Guided a group of pheasant hunters this week at Rooster Valley Pheasants in Annabella, UT. The weather was beautiful and the dogs were dialed in and finding birds. There were 12 shooters in this large group of hunters, so Russ split them into 3 hunting groups. I took this small group and worked the canal and the river along the Northeast edge of the property. We had a good safe hunt with some good shooters who only missed a few roosters. I think we ended up with around 25 birds at the end of the hunt. Some real nice guys and a great day of hunting pheasant.
I really enjoy the opportunity to get my young dogs out on some more birds and get valuable experience. The roosters were running on us a bit more than usual and the dogs didn’t take long to figure it out. We had to hustle a few time to catch the runners but we only had one give us the slip. Abby looked sharp and was holding her points very well. The wind was just right and she was slamming on point about 20-30 feet in front of the bird. Abby and Annie fought a bit over retrieving but they always brought the bird to hand. Annie had a great find on a wounded bird that lit across the river. She hadn’t seen the rooster dropped so I sent her blind across the river. She was hesitant at first but swam the cold water and finally found the bird 50 feet back in the brambles. I was so proud. Not bad for a couple of young dogs. Annie (Brittany) is 18 months old and Abby (Shorthair) will be two in April.
Over the holidays I was lucky enough to enjoy some pheasant hunting with my two Brothers-in-Law Kyle Simmons and Phil Cherry. Phil is raising a pair of lab pups and is an avid shooter, but this was Kyle’s first time hunting pheasants.
About 20 minutes into the hunt Abby set up on a nice point and held tight. Kyle moved up from the right side to kick the bird out of the cover.
Kyle squared up on the flush and squeezed off a very nice shot. There were feathers flying everywhere and Kyle was all smiles. Abby retrieved the bird to hand and I was very pleased with her performance.
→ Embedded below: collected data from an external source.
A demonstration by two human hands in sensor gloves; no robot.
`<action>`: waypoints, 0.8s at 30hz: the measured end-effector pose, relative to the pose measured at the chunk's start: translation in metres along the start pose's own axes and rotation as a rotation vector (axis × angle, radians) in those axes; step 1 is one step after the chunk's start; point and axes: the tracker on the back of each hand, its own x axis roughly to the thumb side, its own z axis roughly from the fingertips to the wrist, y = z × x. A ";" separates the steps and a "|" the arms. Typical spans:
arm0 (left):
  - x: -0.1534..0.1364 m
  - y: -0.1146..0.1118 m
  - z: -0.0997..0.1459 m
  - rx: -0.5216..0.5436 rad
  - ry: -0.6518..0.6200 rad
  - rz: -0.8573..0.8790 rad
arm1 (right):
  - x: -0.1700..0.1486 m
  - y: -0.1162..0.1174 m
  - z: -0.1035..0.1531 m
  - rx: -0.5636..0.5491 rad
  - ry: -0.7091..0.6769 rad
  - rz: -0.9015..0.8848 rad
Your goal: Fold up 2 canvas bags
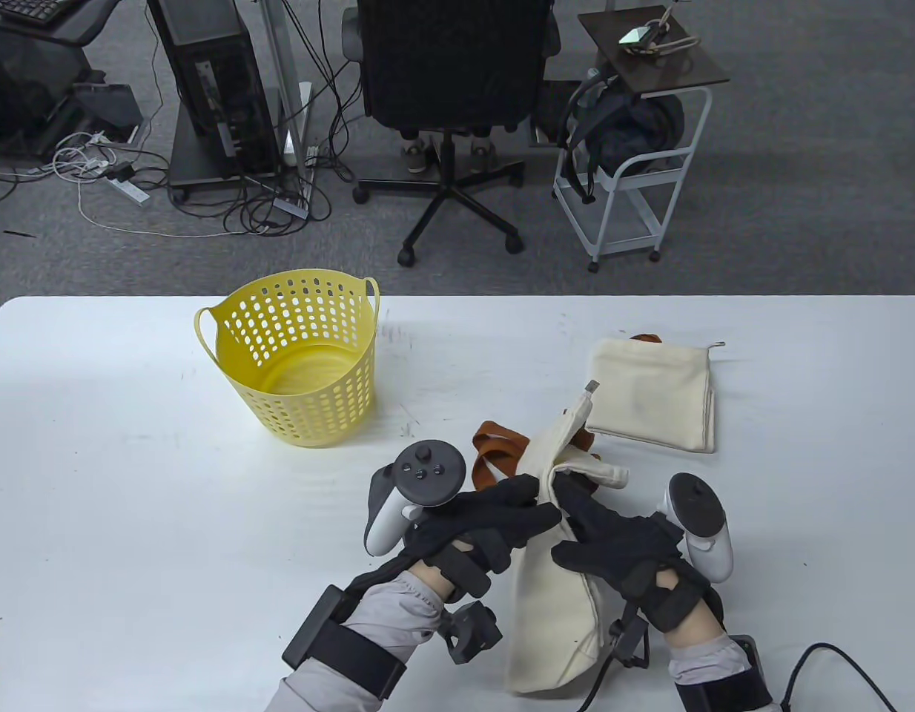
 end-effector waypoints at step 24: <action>-0.046 0.016 0.000 0.120 0.053 0.273 | 0.009 -0.005 0.006 -0.159 0.044 0.035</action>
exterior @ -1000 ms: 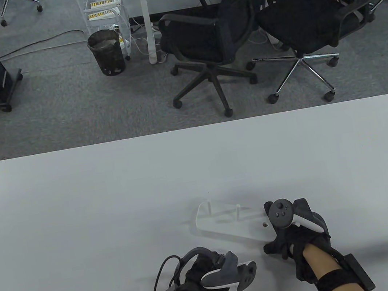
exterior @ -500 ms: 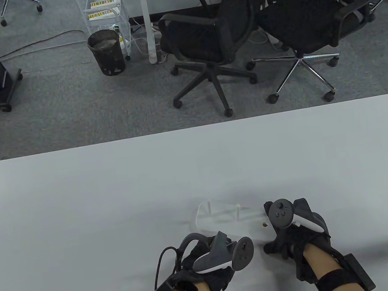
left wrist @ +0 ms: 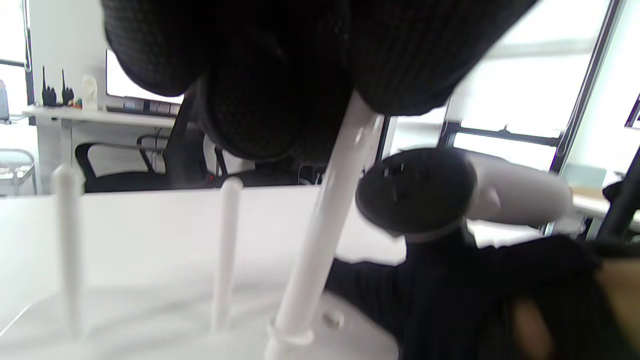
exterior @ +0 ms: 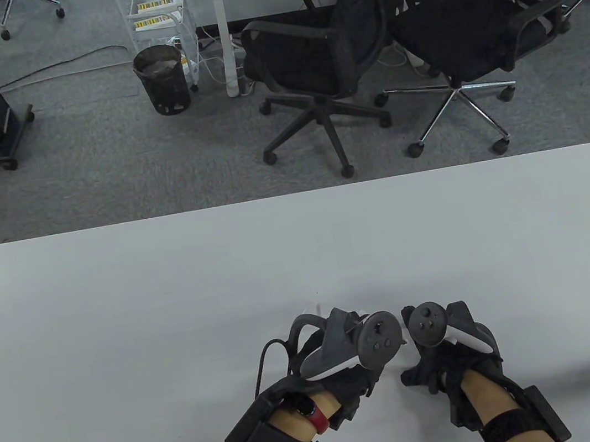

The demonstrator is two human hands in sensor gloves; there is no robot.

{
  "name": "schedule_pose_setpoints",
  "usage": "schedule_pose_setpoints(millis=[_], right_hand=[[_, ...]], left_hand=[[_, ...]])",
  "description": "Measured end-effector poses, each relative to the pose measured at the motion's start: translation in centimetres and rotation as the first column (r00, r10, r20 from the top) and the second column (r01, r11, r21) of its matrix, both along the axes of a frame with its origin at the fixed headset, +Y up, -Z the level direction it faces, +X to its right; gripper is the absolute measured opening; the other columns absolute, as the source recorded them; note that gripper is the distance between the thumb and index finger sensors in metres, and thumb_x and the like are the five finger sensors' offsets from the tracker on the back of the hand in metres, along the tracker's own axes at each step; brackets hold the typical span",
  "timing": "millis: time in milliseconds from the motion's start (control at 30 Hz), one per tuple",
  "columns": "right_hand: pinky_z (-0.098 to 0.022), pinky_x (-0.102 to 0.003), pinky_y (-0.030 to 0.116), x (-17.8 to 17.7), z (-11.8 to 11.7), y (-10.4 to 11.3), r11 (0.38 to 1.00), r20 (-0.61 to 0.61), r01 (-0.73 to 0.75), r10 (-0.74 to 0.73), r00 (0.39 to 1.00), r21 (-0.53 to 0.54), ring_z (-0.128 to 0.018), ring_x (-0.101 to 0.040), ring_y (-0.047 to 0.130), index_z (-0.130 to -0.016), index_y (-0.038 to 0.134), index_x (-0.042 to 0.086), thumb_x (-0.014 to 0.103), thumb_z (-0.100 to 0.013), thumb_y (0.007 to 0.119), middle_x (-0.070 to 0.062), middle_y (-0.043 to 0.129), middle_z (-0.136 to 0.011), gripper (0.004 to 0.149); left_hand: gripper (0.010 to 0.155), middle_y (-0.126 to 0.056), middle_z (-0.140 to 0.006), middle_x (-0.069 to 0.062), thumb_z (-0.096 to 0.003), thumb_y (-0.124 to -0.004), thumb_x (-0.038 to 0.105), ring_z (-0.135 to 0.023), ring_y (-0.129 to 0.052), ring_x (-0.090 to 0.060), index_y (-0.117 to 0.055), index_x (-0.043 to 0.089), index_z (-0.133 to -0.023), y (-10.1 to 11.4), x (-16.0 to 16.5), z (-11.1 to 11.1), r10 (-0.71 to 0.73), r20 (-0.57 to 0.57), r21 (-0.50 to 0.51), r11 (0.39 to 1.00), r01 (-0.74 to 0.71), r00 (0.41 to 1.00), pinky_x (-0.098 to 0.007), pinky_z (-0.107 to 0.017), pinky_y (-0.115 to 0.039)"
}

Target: Fit Hanoi Tower parts together into a complete Hanoi Tower

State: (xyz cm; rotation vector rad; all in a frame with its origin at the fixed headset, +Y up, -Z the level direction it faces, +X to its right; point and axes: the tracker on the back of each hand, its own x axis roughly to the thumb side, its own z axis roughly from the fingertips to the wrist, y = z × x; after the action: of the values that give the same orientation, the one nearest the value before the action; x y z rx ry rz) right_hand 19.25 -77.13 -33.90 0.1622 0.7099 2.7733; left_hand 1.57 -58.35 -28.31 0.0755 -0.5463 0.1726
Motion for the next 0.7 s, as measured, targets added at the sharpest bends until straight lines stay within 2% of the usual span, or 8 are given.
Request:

This past week Annie and I were able to tag along as co-guides at the Rooster Valley Pheasant Farm. The owner’s son Wade was kind enough to let Annie and I tag along with him and his very talented GSP Whitney. We guided a small group of hunters through some great cover along the river and up onto the sage brush flats. Wade had warned me before hand that Whitney was a retrieving fool and that Annie would likely be a spectator. Lucky for us the first point was solid with Annie and Whitney pinning the birds in. Even luckier two birds flushed, a hen and a rooster and both were shot. Annie bolted after the second bird and Whitney got the first so it worked out great.
As we continued hunting Annie was able to get a few more retrieves as Whitney was out of position or on another point. It was fun to watch the seasoned GSP work those pheasant and I believe Annie learned a bit from her. I was especially pleased that Annie behaved nicely and once even retrieved a bird to hand for one of the guests. Usually, she will only bring the birds to me. A big thanks to Wade and Russ at Rooster Valley for letting me and Annie get some more birds under our belts. We hope to get out on some wild chukar this week while the weather is still nice. Abby’s heat cycle should be finished by the weekend so I’ll be back to two hunting dogs instead of one.